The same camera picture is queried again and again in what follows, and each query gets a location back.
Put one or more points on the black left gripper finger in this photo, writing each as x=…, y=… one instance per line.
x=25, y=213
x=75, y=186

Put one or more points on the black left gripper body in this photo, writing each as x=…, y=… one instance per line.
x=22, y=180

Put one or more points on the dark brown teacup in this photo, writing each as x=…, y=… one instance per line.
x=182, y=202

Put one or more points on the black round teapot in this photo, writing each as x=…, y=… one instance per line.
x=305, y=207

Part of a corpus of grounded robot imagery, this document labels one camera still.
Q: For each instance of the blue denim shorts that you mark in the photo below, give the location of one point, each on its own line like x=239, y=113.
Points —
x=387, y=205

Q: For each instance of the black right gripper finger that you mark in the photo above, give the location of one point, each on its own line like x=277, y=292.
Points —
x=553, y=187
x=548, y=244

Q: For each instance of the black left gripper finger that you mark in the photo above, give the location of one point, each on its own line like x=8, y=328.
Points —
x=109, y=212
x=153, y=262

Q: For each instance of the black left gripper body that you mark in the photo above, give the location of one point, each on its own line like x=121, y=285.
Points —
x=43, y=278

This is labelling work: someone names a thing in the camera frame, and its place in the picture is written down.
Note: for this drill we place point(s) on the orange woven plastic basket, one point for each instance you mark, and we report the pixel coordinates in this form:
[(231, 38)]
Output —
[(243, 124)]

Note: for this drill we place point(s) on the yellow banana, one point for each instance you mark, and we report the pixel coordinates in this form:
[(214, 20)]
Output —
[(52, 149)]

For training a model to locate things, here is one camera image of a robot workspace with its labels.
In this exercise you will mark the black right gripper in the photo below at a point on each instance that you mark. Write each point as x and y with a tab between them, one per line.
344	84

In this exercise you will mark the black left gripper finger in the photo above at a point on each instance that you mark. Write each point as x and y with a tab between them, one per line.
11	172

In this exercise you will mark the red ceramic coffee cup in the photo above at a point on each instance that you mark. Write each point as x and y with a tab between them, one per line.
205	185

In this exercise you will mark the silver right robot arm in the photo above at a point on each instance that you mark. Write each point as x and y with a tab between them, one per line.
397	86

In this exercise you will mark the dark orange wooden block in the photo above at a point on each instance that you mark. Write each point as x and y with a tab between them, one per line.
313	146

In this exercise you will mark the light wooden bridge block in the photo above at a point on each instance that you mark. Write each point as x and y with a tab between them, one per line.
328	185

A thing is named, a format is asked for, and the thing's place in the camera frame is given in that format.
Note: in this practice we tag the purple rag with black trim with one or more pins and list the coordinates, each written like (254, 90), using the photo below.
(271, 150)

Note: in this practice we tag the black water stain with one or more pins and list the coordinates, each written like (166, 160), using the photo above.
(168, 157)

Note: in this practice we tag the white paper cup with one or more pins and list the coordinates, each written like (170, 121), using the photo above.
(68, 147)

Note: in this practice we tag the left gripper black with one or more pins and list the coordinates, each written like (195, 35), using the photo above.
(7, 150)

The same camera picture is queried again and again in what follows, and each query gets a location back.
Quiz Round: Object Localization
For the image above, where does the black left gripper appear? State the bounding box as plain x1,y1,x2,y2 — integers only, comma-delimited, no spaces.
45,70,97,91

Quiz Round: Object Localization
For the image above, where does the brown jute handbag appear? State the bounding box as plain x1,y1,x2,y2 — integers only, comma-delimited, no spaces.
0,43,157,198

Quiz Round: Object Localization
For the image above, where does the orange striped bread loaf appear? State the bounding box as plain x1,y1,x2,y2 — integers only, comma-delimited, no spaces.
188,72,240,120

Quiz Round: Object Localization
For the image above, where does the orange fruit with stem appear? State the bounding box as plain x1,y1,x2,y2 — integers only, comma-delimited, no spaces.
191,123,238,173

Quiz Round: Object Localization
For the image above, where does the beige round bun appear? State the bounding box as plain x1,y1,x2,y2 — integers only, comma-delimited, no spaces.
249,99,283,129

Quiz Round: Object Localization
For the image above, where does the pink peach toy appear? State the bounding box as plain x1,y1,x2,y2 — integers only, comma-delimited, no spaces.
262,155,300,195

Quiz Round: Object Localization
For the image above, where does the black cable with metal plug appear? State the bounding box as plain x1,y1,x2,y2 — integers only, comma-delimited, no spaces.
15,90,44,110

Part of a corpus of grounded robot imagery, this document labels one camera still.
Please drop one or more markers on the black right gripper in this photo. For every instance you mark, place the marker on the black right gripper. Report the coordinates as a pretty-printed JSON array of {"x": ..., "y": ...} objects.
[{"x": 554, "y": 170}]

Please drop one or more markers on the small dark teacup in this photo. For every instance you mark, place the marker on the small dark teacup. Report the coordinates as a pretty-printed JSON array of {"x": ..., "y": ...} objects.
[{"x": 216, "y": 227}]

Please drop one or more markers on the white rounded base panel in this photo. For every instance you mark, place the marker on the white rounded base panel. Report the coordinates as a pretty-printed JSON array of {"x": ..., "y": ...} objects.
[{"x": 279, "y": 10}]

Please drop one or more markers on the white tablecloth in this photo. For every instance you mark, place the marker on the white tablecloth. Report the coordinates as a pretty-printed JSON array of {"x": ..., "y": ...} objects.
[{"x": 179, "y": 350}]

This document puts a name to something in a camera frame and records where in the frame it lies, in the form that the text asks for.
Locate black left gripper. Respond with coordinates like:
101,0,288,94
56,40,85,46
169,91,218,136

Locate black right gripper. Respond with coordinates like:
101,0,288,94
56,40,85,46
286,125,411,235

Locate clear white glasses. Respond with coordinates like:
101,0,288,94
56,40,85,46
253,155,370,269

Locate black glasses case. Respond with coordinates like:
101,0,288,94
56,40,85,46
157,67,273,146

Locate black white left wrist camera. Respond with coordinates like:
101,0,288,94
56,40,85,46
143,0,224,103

EXERCISE DESCRIPTION: Every entry must be set down again exactly as it reads.

RESULT FOR THIS TASK:
The same camera picture is queried again and again in what follows, and each query gets a location back.
Put one or more points on the black left gripper finger in this photo, writing each as x=…, y=… one instance per line.
x=25, y=213
x=75, y=186

Put one or more points on the black left gripper body in this photo, writing each as x=…, y=… one instance per line.
x=22, y=180

Put one or more points on the dark brown teacup in this photo, writing each as x=…, y=… one instance per line.
x=182, y=202

Put one or more points on the black round teapot in this photo, writing each as x=…, y=… one instance per line.
x=305, y=207

Part of a corpus of grounded robot imagery, this document labels one camera still.
Q: For each instance of the blue denim shorts that you mark in the photo below, give the location of one point, each on its own line like x=239, y=113.
Points —
x=387, y=205

Q: For each instance of the black right gripper finger that you mark in the photo above, give the location of one point, each on its own line like x=277, y=292.
Points —
x=553, y=187
x=548, y=244

Q: For each instance of the black left gripper finger that you mark in the photo above, give the location of one point, each on its own line like x=8, y=328.
Points —
x=109, y=212
x=153, y=262

Q: For each instance of the black left gripper body that you mark in the photo above, give the location of one point, each on its own line like x=121, y=285.
Points —
x=43, y=278

This is labelling work: someone names a thing in the camera frame, and its place in the picture is written down.
Note: for this drill we place point(s) on the orange woven plastic basket, one point for each instance you mark, and we report the pixel coordinates in this form:
[(231, 38)]
Output —
[(243, 124)]

Note: for this drill we place point(s) on the yellow banana, one point for each instance you mark, and we report the pixel coordinates in this form:
[(214, 20)]
Output —
[(52, 149)]

For training a model to locate things, here is one camera image of a robot workspace with its labels.
In this exercise you will mark the black right gripper in the photo below at a point on each instance that you mark. Write each point as x and y with a tab between them, one per line.
344	84

In this exercise you will mark the black left gripper finger in the photo above at a point on each instance that you mark. Write each point as x and y with a tab between them, one per line.
11	172

In this exercise you will mark the red ceramic coffee cup in the photo above at a point on each instance that you mark. Write each point as x and y with a tab between them, one per line.
205	185

In this exercise you will mark the silver right robot arm in the photo above at a point on each instance that you mark. Write each point as x and y with a tab between them, one per line.
397	86

In this exercise you will mark the dark orange wooden block in the photo above at a point on each instance that you mark. Write each point as x and y with a tab between them, one per line.
313	146

In this exercise you will mark the light wooden bridge block in the photo above at a point on each instance that you mark. Write each point as x and y with a tab between them, one per line.
328	185

A thing is named, a format is asked for, and the thing's place in the camera frame is given in that format.
Note: in this practice we tag the purple rag with black trim with one or more pins and list the coordinates, each written like (254, 90), using the photo below.
(271, 150)

Note: in this practice we tag the black water stain with one or more pins and list the coordinates, each written like (166, 160), using the photo above.
(168, 157)

Note: in this practice we tag the white paper cup with one or more pins and list the coordinates, each written like (170, 121), using the photo above.
(68, 147)

Note: in this practice we tag the left gripper black with one or more pins and list the coordinates, each written like (195, 35), using the photo above.
(7, 150)

The same camera picture is queried again and again in what follows, and each query gets a location back.
Quiz Round: Object Localization
For the image above, where does the black left gripper appear? State the bounding box as plain x1,y1,x2,y2 — integers only, comma-delimited, no spaces.
45,70,97,91

Quiz Round: Object Localization
For the image above, where does the brown jute handbag appear? State the bounding box as plain x1,y1,x2,y2 — integers only, comma-delimited, no spaces.
0,43,157,198

Quiz Round: Object Localization
For the image above, where does the orange striped bread loaf appear? State the bounding box as plain x1,y1,x2,y2 — integers only, comma-delimited, no spaces.
188,72,240,120

Quiz Round: Object Localization
For the image above, where does the orange fruit with stem appear? State the bounding box as plain x1,y1,x2,y2 — integers only, comma-delimited, no spaces.
191,123,238,173

Quiz Round: Object Localization
For the image above, where does the beige round bun appear? State the bounding box as plain x1,y1,x2,y2 — integers only, comma-delimited, no spaces.
249,99,283,129

Quiz Round: Object Localization
For the image above, where does the pink peach toy appear? State the bounding box as plain x1,y1,x2,y2 — integers only, comma-delimited, no spaces.
262,155,300,195

Quiz Round: Object Localization
For the image above, where does the black cable with metal plug appear? State the bounding box as plain x1,y1,x2,y2 — integers only, comma-delimited, no spaces.
15,90,44,110

Part of a corpus of grounded robot imagery, this document labels one camera still.
Please drop one or more markers on the black right gripper in this photo. For every instance you mark, place the marker on the black right gripper. Report the coordinates as a pretty-printed JSON array of {"x": ..., "y": ...} objects.
[{"x": 554, "y": 170}]

Please drop one or more markers on the small dark teacup in this photo. For every instance you mark, place the marker on the small dark teacup. Report the coordinates as a pretty-printed JSON array of {"x": ..., "y": ...} objects.
[{"x": 216, "y": 227}]

Please drop one or more markers on the white rounded base panel in this photo. For every instance you mark, place the marker on the white rounded base panel. Report the coordinates as a pretty-printed JSON array of {"x": ..., "y": ...} objects.
[{"x": 279, "y": 10}]

Please drop one or more markers on the white tablecloth in this photo. For every instance you mark, place the marker on the white tablecloth. Report the coordinates as a pretty-printed JSON array of {"x": ..., "y": ...} objects.
[{"x": 179, "y": 350}]

This document puts a name to something in a camera frame and records where in the frame it lies, in the form that the text asks for.
Locate black left gripper. Respond with coordinates like:
101,0,288,94
56,40,85,46
169,91,218,136

Locate black right gripper. Respond with coordinates like:
101,0,288,94
56,40,85,46
286,125,411,235

Locate clear white glasses. Respond with coordinates like:
101,0,288,94
56,40,85,46
253,155,370,269

Locate black glasses case. Respond with coordinates like:
101,0,288,94
56,40,85,46
157,67,273,146

Locate black white left wrist camera. Respond with coordinates like:
101,0,288,94
56,40,85,46
143,0,224,103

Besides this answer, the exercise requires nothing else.